= Recommended exposure limit =

Limit for exposure to a chemical substance

A recommended exposure limit (REL) is an occupational exposure limit that has been recommended by the United States National Institute for Occupational Safety and Health. The REL is a level that NIOSH believes would be protective of worker safety and health over a working lifetime if used in combination with engineering and work practice controls, exposure and medical monitoring, posting and labeling of hazards, worker training and personal protective equipment. To formulate these recommendations, NIOSH evaluates all known and available medical, biological, engineering, chemical, trade, and other information. Although not legally enforceable limits, RELS are transmitted to the Occupational Safety and Health Administration (OSHA) or the Mine Safety and Health Administration (MSHA) of the U.S. Department of Labor for use in promulgating legal standards.

All RELs are located in the NIOSH Pocket Guide to Chemical Hazards, along with other key data for 677 chemical or substance groupings. The Pocket Guide is a source of general industrial hygiene information for workers, employers, and occupational health professionals.

NIOSH recommendations are also published in a variety of documents, including:

- Criteria documents – These recommend workplace exposure limits and appropriate preventive measures to reduce or eliminate adverse health effects and accidental injuries.
- Current Intelligence Bulletins (CIBs) – These share new scientific information about occupational hazards, highlighting a formerly unrecognized hazard, reporting new data on a known hazard, or presenting information on hazard control.
- Alerts, Special Hazard Reviews, Occupational Hazard Assessments, and Technical Guidelines - These assess the safety and health problems associated with a given agent or hazard and recommend appropriate control and surveillance methods. Although these documents are not intended to supplant the more comprehensive criteria documents, they are prepared to assist OSHA and MSHA in the formulation of regulation.

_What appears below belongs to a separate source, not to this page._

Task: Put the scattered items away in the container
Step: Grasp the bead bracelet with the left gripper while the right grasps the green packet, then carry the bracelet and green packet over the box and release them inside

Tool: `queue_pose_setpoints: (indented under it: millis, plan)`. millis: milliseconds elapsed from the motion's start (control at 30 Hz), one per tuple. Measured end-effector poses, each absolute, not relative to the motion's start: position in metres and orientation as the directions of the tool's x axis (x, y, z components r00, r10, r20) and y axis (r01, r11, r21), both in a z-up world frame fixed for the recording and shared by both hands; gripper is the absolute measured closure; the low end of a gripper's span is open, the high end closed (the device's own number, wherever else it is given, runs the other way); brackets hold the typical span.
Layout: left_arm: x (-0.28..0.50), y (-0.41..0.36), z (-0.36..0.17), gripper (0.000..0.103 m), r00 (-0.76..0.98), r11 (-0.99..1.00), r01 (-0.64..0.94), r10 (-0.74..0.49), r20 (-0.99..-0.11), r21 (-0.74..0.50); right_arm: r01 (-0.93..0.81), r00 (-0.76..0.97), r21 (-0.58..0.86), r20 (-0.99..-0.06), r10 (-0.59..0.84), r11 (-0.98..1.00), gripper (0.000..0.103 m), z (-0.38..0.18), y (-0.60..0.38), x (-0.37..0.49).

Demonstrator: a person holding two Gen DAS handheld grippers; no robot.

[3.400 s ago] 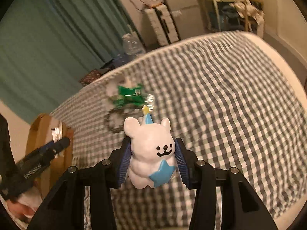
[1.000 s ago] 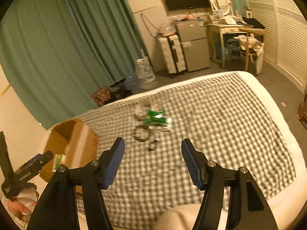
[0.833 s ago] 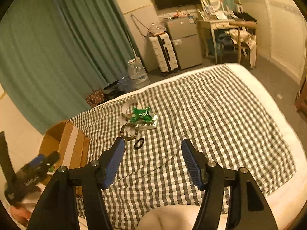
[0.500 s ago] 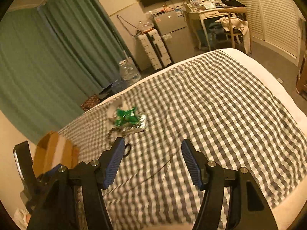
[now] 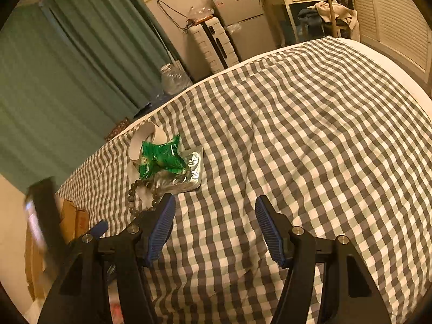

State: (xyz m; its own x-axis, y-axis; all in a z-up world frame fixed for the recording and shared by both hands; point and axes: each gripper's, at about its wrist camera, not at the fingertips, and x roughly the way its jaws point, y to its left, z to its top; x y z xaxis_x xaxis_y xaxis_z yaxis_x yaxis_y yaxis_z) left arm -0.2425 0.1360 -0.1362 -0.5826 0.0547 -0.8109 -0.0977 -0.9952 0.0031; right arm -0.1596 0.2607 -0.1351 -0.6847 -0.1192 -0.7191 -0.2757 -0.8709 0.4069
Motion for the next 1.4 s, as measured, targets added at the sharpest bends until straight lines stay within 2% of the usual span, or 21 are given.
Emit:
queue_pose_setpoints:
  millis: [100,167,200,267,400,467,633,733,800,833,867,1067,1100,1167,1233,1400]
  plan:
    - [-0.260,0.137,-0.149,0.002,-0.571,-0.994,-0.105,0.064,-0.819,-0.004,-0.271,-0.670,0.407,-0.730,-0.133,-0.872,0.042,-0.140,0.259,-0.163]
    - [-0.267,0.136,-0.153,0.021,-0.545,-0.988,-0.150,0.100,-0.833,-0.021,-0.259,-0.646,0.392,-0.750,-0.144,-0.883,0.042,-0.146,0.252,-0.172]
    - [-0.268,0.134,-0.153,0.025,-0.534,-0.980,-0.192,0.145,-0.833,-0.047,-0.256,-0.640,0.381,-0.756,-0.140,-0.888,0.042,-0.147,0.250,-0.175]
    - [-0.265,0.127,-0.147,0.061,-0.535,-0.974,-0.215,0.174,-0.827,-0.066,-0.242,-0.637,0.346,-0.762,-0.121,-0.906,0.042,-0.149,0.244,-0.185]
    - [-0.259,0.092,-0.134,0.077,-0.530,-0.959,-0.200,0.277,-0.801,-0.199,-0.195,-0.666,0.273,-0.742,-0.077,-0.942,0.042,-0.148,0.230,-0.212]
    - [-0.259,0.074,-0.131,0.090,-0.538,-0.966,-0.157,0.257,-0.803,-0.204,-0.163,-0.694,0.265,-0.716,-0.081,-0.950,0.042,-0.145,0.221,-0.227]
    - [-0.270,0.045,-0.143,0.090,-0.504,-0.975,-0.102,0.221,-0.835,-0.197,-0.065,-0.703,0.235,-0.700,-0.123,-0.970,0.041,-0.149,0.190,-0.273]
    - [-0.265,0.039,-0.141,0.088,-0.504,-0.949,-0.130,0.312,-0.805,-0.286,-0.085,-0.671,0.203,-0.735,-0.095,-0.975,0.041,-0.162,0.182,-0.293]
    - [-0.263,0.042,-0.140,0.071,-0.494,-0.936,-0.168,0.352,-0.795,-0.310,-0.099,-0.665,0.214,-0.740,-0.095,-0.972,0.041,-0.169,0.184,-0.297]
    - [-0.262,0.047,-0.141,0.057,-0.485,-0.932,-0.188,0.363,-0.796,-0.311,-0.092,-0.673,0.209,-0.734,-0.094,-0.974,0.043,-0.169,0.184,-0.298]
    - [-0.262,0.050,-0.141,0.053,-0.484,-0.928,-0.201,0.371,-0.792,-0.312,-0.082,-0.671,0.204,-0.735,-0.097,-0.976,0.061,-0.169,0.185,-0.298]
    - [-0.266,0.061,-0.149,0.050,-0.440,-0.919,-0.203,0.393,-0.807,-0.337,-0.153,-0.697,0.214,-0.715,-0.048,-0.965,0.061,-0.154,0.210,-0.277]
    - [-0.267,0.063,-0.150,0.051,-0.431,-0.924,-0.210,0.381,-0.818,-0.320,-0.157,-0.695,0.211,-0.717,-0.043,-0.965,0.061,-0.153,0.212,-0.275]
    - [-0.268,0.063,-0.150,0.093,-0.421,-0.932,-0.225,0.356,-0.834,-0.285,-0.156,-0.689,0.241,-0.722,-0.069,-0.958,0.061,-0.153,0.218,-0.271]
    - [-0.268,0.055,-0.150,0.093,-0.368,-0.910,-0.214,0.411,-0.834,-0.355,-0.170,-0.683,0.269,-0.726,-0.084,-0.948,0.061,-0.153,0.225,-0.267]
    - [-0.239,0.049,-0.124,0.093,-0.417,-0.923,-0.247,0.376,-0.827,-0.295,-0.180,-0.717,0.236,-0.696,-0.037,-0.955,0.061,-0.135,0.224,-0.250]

In addition to these publications, NIOSH periodically presents testimony before various Congressional committees and at OSHA and MSHA rulemaking hearings.

== Understanding and applying NIOSH recommended exposure limits ==
National Institute for Occupational Safety and Health (NIOSH) RELs are designed to protect the health and well-being of workers by recommending safe exposure levels. To really use these guidelines well, safety professionals need to understand the recommended exposure levels, how to measure them, and ways to make sure workers aren't exposed to harmful stuff. It's not just about knowing the numbers; it's also about checking regularly and making changes if needed to keep everyone safe.

RELs are written as time-weighted average (TWA) exposures. This TWA is calculated for a standard workday of up to 10 hours, over a 40-hour workweek. This is slightly different to permissible exposure limit (PELs), which are calculated for 8 hours over a 40-hour workweek instead. NIOSH recognizes that certain scenarios demand more immediate attention and has therefore introduced additional measures. Sometimes it's not always about the whole day and a worker might be around a lot of the stuff in a short burst. So, they set a short-term exposure limit (STEL), meaning the concentration of a substance that should never be exceeded within a specified 15-minute period. There is also a ceiling limit (C). This is a substance no one should be exposed to, even for a moment. These guidelines aim to strike a balance; it is to keep workers safe from harm without going overboard and making things inefficient in the workplace. The RELs, unlike permissible exposure limits or PELs set by OSHA, are merely guidelines -- they are not legally enforceable. An employer cannot be held liable, but they can try to implement these in the workplace. These guidelines are crucial for workplace safety. RELs undergo more frequent revisions and tend to be more stringent compared to PELs established by OSHA. The strictness inherent in RELs align with the latest scientific understanding and advancements in occupational health. This prioritizes knowledge in worker safety.